• What to do: Wherever "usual" appears in a line of the listing, report that line.
○ ○ ○ ○ ○
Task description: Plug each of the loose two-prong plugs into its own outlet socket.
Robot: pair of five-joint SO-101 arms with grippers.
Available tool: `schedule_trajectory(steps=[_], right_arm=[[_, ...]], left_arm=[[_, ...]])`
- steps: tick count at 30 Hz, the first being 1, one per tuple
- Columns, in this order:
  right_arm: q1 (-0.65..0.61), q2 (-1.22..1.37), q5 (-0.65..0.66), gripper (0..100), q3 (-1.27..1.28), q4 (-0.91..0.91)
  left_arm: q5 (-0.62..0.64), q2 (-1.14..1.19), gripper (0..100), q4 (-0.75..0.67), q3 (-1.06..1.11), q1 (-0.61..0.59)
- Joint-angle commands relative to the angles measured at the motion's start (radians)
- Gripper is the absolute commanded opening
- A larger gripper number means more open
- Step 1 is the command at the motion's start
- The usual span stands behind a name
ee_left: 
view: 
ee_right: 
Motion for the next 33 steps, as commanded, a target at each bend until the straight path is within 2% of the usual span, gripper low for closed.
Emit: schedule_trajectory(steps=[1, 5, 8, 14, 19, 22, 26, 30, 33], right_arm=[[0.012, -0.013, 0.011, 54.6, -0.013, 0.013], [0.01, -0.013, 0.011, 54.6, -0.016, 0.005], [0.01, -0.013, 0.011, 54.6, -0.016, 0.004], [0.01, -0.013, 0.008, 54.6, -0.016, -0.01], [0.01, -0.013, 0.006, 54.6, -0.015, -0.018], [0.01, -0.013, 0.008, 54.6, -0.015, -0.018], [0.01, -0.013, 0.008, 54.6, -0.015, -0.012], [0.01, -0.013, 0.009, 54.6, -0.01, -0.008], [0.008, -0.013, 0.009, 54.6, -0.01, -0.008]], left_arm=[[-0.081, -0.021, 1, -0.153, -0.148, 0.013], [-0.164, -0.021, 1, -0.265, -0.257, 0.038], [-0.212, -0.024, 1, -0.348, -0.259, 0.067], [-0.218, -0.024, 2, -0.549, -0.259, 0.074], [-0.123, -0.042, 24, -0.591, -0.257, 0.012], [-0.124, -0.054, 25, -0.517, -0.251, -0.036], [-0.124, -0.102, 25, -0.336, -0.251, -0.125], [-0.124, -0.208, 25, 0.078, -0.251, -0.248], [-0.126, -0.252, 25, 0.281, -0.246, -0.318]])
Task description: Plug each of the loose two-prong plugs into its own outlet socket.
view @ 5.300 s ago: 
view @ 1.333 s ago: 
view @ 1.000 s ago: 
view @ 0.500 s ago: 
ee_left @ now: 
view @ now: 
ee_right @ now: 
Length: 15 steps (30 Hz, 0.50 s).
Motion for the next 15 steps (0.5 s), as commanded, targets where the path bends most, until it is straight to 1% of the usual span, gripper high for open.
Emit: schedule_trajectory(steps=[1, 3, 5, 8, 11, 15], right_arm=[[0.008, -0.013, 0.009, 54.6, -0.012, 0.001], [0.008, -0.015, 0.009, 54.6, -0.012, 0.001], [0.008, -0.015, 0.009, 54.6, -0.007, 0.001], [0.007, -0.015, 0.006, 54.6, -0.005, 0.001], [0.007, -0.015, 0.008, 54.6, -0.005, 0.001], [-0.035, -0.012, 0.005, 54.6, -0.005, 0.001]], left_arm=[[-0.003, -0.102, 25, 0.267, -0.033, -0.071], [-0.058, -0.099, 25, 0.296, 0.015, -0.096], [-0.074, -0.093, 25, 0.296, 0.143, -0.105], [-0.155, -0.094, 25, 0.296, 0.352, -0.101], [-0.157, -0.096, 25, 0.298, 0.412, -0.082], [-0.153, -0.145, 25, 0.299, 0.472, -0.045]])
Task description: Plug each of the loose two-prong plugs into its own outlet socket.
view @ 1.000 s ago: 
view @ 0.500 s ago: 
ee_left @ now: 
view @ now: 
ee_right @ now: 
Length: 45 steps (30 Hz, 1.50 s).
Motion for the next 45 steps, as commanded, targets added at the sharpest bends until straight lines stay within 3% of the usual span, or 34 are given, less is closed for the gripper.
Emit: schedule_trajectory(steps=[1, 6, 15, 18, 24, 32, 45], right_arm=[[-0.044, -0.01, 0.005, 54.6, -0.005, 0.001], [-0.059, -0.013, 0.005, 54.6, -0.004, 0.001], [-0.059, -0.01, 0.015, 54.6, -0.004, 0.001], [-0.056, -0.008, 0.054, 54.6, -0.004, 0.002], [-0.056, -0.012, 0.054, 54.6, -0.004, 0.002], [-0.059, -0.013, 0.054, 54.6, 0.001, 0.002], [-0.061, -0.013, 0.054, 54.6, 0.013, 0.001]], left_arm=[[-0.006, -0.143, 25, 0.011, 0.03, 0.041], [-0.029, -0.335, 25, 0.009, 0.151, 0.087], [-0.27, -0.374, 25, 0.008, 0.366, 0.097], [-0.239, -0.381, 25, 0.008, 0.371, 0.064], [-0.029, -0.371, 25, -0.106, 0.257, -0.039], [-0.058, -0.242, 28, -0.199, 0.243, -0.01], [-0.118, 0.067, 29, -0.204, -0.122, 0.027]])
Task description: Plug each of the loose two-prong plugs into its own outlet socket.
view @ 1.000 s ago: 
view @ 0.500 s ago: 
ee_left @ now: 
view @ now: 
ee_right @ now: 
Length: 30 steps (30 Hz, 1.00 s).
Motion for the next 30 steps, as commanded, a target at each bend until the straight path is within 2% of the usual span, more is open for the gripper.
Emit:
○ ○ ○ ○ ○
• Written response:
- The usual span stands behind a name
Motion for the next 33 steps, as commanded, a target at each bend until the straight path is within 2% of the usual span, gripper low for closed.
Motion for the next 15 steps (0.5 s), as commanded, targets where the path bends most, until it is straight to 1% of the usual span, gripper high for open.
Motion for the next 45 steps, as commanded, targets added at the sharpest bends until straight lines stay within 3% of the usual span, or 34 are given, less is closed for the gripper.
Motion for the next 30 steps, as commanded, a target at each bend until the straight path is within 2% of the usual span, more is open for the gripper.

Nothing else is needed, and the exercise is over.